Directions >>
Your task is to reproduce the listing exactly, without its images.

Information shown START

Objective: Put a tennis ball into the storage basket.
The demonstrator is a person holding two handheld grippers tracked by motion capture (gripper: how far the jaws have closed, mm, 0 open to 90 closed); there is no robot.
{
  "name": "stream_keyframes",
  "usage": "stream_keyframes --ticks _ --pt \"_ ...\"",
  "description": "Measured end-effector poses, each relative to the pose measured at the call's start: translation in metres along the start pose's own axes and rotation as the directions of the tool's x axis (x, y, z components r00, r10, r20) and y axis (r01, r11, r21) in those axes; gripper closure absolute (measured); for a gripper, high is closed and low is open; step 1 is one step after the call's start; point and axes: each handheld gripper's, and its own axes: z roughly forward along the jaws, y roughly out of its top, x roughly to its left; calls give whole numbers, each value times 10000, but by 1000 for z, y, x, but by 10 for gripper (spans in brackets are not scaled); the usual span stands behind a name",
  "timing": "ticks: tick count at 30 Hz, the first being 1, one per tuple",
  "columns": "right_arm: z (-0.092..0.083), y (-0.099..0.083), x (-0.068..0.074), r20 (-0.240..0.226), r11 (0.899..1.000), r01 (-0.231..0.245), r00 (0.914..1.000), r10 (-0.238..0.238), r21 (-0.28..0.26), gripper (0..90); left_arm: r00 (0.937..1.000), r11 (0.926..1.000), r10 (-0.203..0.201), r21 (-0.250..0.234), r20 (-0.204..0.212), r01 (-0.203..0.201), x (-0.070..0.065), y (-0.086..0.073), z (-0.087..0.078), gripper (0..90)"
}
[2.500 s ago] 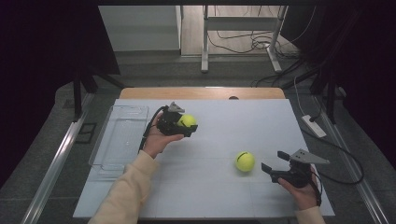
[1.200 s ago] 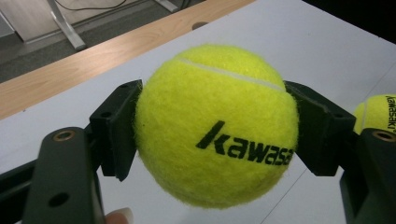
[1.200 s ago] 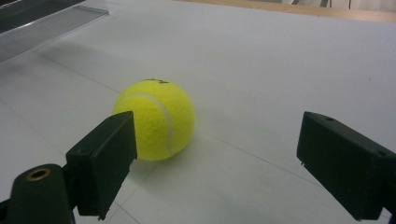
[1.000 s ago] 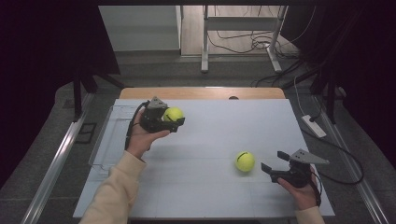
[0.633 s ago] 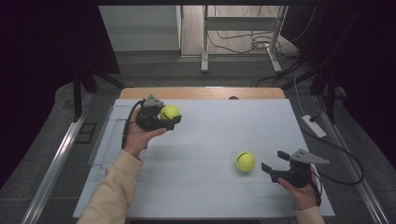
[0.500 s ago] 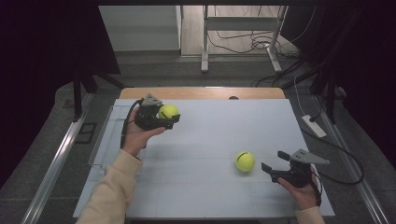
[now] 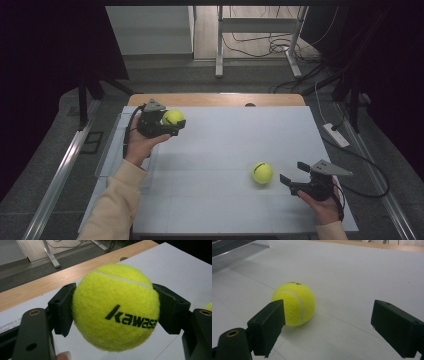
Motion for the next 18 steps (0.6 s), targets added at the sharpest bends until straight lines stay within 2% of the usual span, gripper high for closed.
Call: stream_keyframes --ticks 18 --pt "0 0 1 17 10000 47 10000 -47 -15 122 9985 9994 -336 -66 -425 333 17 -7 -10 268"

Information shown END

Solved problem >>
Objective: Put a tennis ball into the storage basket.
The demonstrator is a person holding two handheld grippers tracked by motion capture (gripper: how far the jaws have closed, mm, 0 open to 90 closed); there is no robot.
{
  "name": "stream_keyframes",
  "usage": "stream_keyframes --ticks _ --pt \"_ ...\"",
  "description": "Measured end-effector poses, each relative to the pose measured at the call's start: translation in metres along the start pose's own axes and rotation as the directions of the tool's x axis (x, y, z components r00, r10, r20) and y axis (r01, r11, r21) in those axes; gripper closure absolute (measured); for a gripper, high is closed and low is open; step 1 is one step after the call's start; point and axes: each handheld gripper's, and its own axes: z roughly forward along the jaws, y roughly out of its top, x roughly to its left; calls give whole numbers, each value times 10000, but by 1000 for z, y, x, but by 10 for gripper (spans in brackets are not scaled); the usual span stands behind a name",
  "timing": "ticks: tick count at 30 Hz, the first being 1, one per tuple",
  "columns": "right_arm: z (-0.092..0.083), y (-0.099..0.083), x (-0.068..0.074), r20 (-0.240..0.226), r11 (0.899..1.000), r01 (-0.231..0.245), r00 (0.914..1.000), r10 (-0.238..0.238), r21 (-0.28..0.26), gripper (0..90); left_arm: r00 (0.937..1.000), r11 (0.926..1.000), r10 (-0.203..0.201), r21 (-0.250..0.234), r20 (-0.204..0.212), r01 (-0.203..0.201), x (-0.070..0.065), y (-0.086..0.073), z (-0.087..0.078), gripper (0..90)"
}
[2.500 s ago] 
[1.200 s ago] 
[1.200 s ago] 
[1.000 s ago] 
[0.633 s ago] 
[0.500 s ago] 
[now] 
Motion for the next 18 steps (0.6 s), targets added at the sharpest bends until straight lines stay within 2% of the usual span, gripper high for closed.
Call: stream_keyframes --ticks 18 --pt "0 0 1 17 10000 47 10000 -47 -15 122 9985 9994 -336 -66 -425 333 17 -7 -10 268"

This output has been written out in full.